▸ Description of the task:
Include in the reply only the lines from the start of the data below through the line containing "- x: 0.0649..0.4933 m", reproduced exactly and with no pictures.

▸ Provided material:

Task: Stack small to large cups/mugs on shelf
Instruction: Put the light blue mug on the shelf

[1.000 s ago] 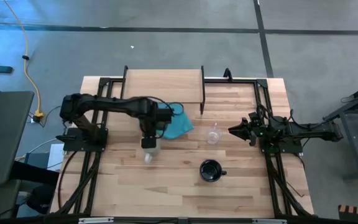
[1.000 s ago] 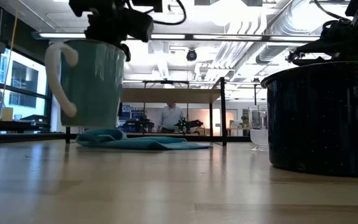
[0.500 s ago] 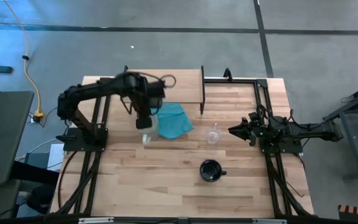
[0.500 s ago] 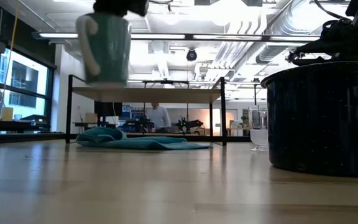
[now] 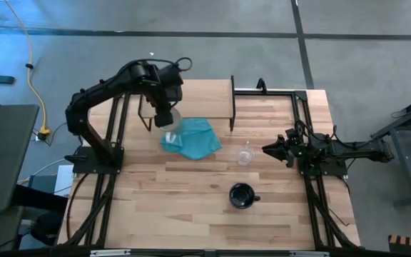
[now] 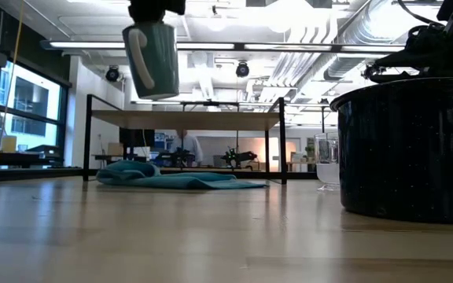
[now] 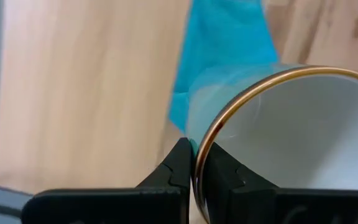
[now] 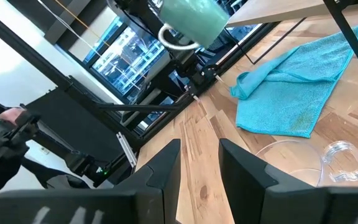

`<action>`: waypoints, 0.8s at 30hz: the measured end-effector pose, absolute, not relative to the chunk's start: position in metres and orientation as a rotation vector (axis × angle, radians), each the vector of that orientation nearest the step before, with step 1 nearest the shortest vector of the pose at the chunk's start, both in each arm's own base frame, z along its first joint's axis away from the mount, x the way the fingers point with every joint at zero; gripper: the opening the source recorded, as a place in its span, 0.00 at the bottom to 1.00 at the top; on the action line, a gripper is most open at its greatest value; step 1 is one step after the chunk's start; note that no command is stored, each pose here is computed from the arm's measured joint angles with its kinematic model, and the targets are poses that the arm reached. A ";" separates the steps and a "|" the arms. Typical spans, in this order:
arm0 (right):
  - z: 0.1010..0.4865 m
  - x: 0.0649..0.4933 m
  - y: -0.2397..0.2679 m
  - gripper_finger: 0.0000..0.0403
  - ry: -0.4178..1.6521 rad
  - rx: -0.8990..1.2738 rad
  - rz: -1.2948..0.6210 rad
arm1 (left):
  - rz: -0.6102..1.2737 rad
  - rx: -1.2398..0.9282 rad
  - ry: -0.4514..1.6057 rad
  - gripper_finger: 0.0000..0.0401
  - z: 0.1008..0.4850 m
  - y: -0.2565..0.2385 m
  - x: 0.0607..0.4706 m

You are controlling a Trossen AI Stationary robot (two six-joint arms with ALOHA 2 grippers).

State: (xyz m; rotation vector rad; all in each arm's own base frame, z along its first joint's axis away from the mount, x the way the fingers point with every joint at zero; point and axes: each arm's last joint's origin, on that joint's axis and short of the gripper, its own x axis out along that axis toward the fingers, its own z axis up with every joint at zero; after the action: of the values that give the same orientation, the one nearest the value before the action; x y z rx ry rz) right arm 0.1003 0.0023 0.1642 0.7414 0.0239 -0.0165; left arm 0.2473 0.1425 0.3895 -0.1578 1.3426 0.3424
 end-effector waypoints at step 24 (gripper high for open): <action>0.164 0.100 0.002 0.25 0.019 0.739 -0.026 | 0.561 -0.087 1.174 0.02 0.445 0.201 0.194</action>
State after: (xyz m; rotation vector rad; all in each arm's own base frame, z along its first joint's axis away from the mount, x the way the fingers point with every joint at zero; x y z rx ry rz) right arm 0.1003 0.0019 0.1644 0.7391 0.0186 -0.0265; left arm 0.1936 0.2006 0.4452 -0.0867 1.1736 0.5612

▸ Task answer:
Task: Stack small to large cups/mugs on shelf
Instruction: Put the light blue mug on the shelf

[1.000 s ago] 
[1.000 s ago] 
[0.500 s ago] 
[0.500 s ago] 
[now] 
[now] 
[now] 
[now] 

`<action>`: waypoints, 0.8s at 30hz: the measured end-effector pose, absolute, not relative to the chunk's start: position in metres and orientation as a rotation vector (axis × angle, radians), each the vector of that orientation nearest the step before, with step 1 nearest the shortest vector of the pose at the chunk's start, both in each arm's own base frame, z along its first joint's axis away from the mount, x the way the fingers point with every joint at zero; gripper: the opening the source recorded, as a place in its span, 0.00 at the bottom to 1.00 at the top; on the action line, a gripper is most open at its greatest value; step 1 is one step after the chunk's start; note that no command is stored, each pose here is computed from the arm's measured joint angles with its kinematic model, and the targets are poses that the arm reached. A ";" separates the steps and a "|" the arms. Typical spans, in this order:
arm0 (right):
  - z: 0.1010..0.4865 m
  - x: 0.0649..0.4933 m

This concludes the answer to the exercise.